Data records
----------
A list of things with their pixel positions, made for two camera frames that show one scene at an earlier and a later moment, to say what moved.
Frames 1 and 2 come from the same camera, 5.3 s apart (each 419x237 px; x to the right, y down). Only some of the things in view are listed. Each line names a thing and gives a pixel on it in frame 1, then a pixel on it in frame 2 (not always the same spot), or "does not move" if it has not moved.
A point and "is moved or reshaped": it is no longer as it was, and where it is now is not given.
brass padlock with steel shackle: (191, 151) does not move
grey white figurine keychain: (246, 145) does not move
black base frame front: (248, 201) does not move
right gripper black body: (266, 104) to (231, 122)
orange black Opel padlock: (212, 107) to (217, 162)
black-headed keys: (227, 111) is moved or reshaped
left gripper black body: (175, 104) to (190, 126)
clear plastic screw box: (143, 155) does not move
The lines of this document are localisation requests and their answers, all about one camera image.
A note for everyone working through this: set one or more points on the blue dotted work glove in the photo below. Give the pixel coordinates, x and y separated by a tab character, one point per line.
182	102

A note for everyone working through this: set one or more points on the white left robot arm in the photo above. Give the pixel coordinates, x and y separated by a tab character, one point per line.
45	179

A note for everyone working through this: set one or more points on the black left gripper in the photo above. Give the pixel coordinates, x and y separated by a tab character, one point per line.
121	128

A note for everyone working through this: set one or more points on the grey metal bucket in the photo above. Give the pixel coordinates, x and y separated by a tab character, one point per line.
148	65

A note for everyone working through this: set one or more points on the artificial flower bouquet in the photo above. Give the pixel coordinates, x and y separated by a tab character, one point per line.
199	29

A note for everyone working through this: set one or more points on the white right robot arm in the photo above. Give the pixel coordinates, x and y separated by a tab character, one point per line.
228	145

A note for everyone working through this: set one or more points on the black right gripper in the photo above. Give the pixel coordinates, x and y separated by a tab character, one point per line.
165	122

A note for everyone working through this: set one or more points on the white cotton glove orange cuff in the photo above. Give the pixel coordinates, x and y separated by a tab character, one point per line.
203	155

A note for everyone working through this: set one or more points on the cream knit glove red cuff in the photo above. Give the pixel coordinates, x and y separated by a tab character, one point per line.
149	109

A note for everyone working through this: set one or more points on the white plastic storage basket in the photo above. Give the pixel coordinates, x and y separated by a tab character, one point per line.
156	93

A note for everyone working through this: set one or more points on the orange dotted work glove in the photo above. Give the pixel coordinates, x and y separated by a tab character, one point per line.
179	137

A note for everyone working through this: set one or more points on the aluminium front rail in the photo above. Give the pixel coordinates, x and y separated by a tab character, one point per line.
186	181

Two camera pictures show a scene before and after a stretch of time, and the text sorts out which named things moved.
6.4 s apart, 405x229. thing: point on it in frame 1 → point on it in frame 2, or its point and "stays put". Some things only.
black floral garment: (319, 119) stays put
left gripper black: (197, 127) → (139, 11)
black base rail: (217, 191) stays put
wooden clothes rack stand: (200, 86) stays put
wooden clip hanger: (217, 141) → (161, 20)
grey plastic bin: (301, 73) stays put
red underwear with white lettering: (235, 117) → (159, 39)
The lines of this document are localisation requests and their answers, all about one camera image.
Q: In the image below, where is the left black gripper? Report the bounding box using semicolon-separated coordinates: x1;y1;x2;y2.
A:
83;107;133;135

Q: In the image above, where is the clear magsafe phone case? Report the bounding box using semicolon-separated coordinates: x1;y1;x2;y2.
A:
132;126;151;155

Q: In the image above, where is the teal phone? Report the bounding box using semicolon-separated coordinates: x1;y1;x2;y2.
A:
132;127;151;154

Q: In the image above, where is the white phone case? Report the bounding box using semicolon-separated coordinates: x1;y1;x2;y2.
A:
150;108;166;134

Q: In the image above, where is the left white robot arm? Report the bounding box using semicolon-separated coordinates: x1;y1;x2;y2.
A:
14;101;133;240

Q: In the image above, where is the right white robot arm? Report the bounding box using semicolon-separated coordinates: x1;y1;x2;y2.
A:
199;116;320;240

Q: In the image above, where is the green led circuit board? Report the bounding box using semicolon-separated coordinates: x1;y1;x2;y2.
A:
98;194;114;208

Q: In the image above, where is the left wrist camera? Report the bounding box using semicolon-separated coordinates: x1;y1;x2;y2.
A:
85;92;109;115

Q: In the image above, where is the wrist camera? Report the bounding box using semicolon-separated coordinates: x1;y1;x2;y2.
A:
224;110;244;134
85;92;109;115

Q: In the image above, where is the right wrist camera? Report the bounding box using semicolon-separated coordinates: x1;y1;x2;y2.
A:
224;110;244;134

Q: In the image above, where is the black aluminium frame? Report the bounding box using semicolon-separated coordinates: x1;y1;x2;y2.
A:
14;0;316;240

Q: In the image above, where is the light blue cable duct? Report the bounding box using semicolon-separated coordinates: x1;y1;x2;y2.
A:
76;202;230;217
----------
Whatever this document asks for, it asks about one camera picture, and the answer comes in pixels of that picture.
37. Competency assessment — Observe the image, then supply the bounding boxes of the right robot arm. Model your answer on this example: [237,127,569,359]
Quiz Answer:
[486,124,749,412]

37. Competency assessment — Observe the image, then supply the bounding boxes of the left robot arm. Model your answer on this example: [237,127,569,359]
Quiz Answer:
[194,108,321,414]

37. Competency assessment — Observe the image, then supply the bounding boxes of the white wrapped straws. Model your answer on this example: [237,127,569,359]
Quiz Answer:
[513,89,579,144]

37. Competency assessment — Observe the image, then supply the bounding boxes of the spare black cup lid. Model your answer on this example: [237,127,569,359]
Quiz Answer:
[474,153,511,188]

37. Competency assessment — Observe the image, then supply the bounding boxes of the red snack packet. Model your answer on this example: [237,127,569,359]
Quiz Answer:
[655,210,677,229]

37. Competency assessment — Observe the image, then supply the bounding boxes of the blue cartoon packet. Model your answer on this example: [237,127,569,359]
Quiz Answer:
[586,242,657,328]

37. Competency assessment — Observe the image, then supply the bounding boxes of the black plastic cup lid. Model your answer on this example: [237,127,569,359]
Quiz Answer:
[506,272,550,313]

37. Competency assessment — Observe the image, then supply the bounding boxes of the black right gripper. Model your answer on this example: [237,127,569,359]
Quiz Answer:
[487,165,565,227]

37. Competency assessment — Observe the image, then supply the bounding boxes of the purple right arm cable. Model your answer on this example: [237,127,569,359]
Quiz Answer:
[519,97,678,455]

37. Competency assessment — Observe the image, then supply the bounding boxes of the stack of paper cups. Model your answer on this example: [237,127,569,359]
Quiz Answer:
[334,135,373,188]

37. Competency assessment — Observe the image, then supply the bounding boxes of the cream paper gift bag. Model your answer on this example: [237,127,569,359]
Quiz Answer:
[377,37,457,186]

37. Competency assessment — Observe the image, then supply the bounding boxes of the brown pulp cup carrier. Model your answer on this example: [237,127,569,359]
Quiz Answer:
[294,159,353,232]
----------
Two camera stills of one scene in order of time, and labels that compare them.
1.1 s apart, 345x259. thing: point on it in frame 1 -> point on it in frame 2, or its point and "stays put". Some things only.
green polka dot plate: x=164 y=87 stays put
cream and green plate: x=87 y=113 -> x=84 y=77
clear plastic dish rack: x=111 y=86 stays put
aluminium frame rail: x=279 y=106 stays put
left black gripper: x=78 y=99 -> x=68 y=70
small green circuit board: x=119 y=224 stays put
----------
=== Task directions ===
Copy all lines from the entries that contain the word "paper".

=== Solved exercise ===
37. Competency assessment — Observe the image, then supply the bounding boxes of the stack of paper cups. Model your answer on this example: [237,127,569,359]
37. Competency assessment — Observe the image, then supply the bounding boxes of the cream paper gift bag. Model your answer on this example: [237,127,569,359]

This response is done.